When the rights of trans people are under attack, an oft-made argument is that cis women will be next. It’s a plea for a selfish form of allyship — if you don’t care about us, at least care about yourselves. This framing has always bothered me. I want cis people to care about trans people because we’re people. But also cis women — especially cis women with marginalization beyond gender — still experience plenty of oppression. It feels like a bastardization of the thing we need most: solidarity. Not solidarity inspired by self-preservation, but solidarity born from genuine care.
Lillah Hallah’s Power Alley begins with an act of teamwork. A trans girl takes off her wig and hands it to her masc friend with a shaved head. Then the trans girl and an obvious little dyke distract a pharmacist while the masc friend — looking like a proper, unassuming lady in the wig — shoplifts some essentials. Makeup. Hormones. A pregnancy test.
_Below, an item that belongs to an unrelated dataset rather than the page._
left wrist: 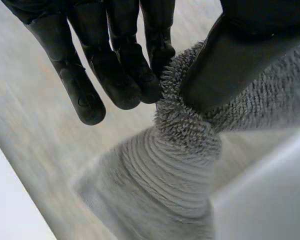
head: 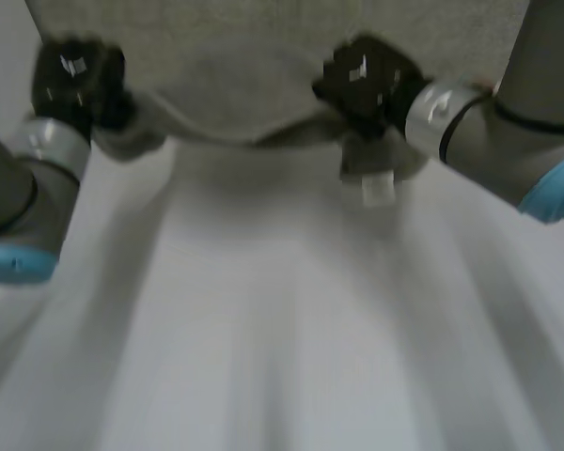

None of these three characters will be our protagonist, and yet beginning with this joyful — and practical! — example of rebellion clarifies the point of the film. It’s as much about these individuals as it is about Sofia (Ayomi Domenica), the girl who will eventually use the pregnancy test.
Sofia is the best player on her super queer and trans volleyball team and when that pregnancy test comes back positive, her dreams of accepting a scholarship to play in Chile begin to slip away. She confides in her best friend, the shoplifting dyke, and is adamant that she wants an abortion. Unfortunately, in Brazil, where these teens live, abortion is illegal.
There have been many, many excellent films following characters attempting to get abortions despite restrictive laws. From dramatic thrillers like 4 Months, 3 Weeks, and 2 Days (2007) and Happening (2021) to comedies like Unpregnant (2020), from this year’s harrowing The Girl with a Needle to an essential subplot in Portrait of a Lady on Fire, this all too common — past and present — experience has been captured well on-screen. Power Alley has the most in common with the very best of these films: Eliza Hittmann’s Never Rarely Sometimes Always (2020). Despite their radically different tones, both films are just as interested in the bonds that help its pregnant character seek what she needs as they are a realistic portrait of the restrictions they face.
But while Never Rarely Sometimes Always is a work of contemporary neorealism, Power Alley is fun. Hallah balances the film’s tones with an expert touch as scenes of harrowing oppression alternate with scenes of raucous queer teen joy. And I don’t mean Queer Joy™ — I mean friends to lovers lesbian sex scenes and peeing off an overpass onto cars.
Unlike many films about abortion that isolate the protagonist — or give them one ally — this film dares to give Sofia a collective. She has her best friend and the rest of her volleyball team, and she also has her supportive coach Sol (Grace Passô) and even her imperfect dad. A weaker film would have relied on the teens’ lack of support for dramatic effect — Hallah understands that to fight the well-organized anti-abortion coalitions it requires coalitions of our own.
Throughout the film, easy narrative choices are resisted for the unexpected and more effective. That’s as true for the ways the film is ultimately an underdog sports movie as it is in the ways it exists within and beyond the subgenre of abortion films. The team decides that if they win the championship, they can give Sofia the prize money for her abortion. It’s a perfect narrative conceit that ends up shifting from movie fantasy to real life in ways that are sharp and powerful.
While the film’s plot is primarily focused on abortion access, the film is also an essential portrait of another overly politicized issue: trans teens in sports. During one scene, the shoplifting trans girl takes her estrogen shot, while a teammate rubs T gel on themself. It’s implied that their coach Sol had to fight hard to create this utopic vision of teen sports, and the results are obviously worth it. These kids have found community and are learning about how to work hard and help each other and win as well as lose. What else could teen sports possibly be about?
As Masha Gessen recently argued in The New Yorker, trans rights are reproductive rights. And so these two threads in Power Alley are one. Whether in Brazil or the U.S., access to trans healthcare and access to abortion are intrinsically linked. In our fight for bodily autonomy, we need each other, we are each other. (Trans people get abortions! Cis people take hormones!) Don’t fight for trans people, because your rights could be next. Don’t fight for abortion, because restrictions also endanger people with planned pregnancies. Why build coalitions from self-interest when self-interest should be implied? If I’m on the team and you’re on the team, we lose and win together.
Power Alley is now playing in limited theatres.
This really hit home : “Not solidarity inspired by self-preservation, but solidarity born from genuine care.”